The Jewish community played a significant role in the mercantile development of the city. Now with only around 30 of its members remaining, an urgent effort is on to salvage its history
It is perhaps not surprising that the last conductor of the now-defunct Calcutta Symphony Orchestra should have been Bernard “Bunny” Jacob. After all, the culturally vibrant capital of West Bengal is home to people from all over the world, among them the Jews. Jacob’s Jewish community made the city its home around two centuries ago, and, till the 1970s, there were around 600 of them living there. Today, their number has dwindled to just under 30.
That is a number that is inadequate even to hold prayers at the two synagogues in the city. A Shabbat service requires at least 10 men to be present, but there aren’t so many worshippers left in the city. After about 30 years, prayers were recently held when the Israeli embassy brought some visitors, who, along with the few men in the city, formed a quorum for a Shabbat service.

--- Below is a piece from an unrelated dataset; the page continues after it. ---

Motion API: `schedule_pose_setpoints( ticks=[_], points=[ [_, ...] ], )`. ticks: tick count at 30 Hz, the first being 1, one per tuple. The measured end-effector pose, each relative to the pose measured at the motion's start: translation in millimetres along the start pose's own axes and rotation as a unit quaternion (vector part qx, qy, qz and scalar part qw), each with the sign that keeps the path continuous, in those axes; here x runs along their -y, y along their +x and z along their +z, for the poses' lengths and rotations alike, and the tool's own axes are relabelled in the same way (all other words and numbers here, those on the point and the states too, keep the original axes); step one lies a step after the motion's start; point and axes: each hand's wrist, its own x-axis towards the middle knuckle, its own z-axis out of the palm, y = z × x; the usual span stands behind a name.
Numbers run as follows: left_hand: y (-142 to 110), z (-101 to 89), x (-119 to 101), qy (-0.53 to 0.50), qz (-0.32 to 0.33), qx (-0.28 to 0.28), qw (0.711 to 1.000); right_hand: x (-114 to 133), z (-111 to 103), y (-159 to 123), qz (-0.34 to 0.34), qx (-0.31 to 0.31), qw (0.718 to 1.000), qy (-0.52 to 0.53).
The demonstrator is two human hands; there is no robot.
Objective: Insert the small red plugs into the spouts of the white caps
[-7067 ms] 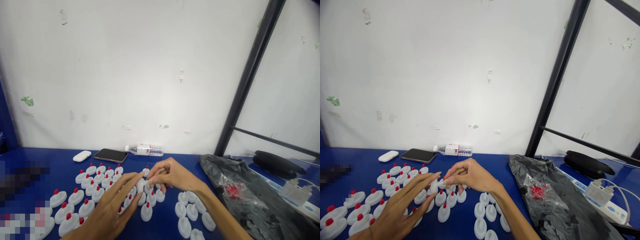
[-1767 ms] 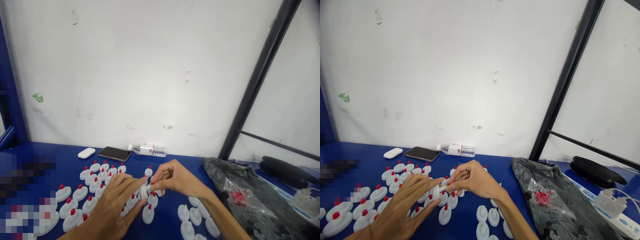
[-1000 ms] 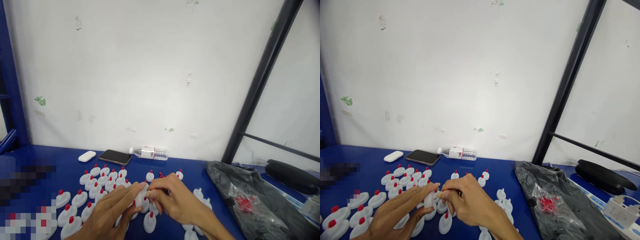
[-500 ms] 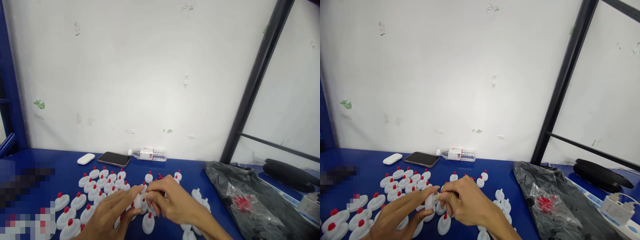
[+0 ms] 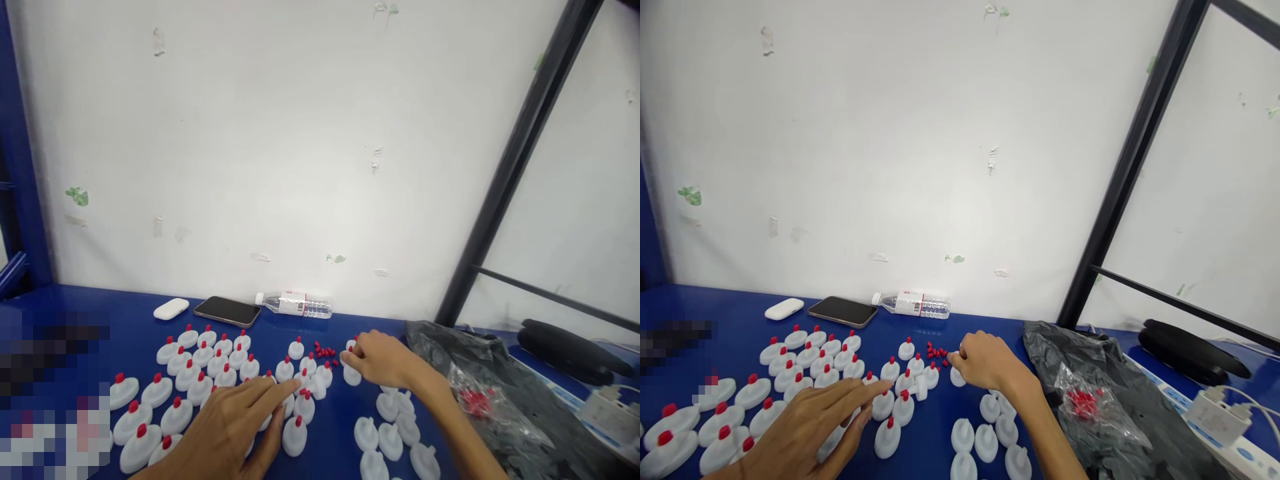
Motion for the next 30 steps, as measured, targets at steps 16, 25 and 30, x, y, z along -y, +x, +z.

Perhaps the most famous Jewish person in the city, David Nahoum passed away in March last year. Nahoum had been the city’s official “fruit cake man”, lording it over Nahoum & Sons Pvt Ltd Dainty Confectionery in the maze-like New Market. The shop was a landmark, and direction seekers often asked shopkeepers, “Dada, Nahoum ta kon dike? (Which way is Nahoum?)”. For almost a century, this dimly-lit shop enticed visitors with its almond macaroons and cheese straws. “Once Nahoum’s shuts its doors, its famous delicacies, like the cheese samosa, will be lost forever,” rues Jo Cohen, secretary of Jewish Community Affairs.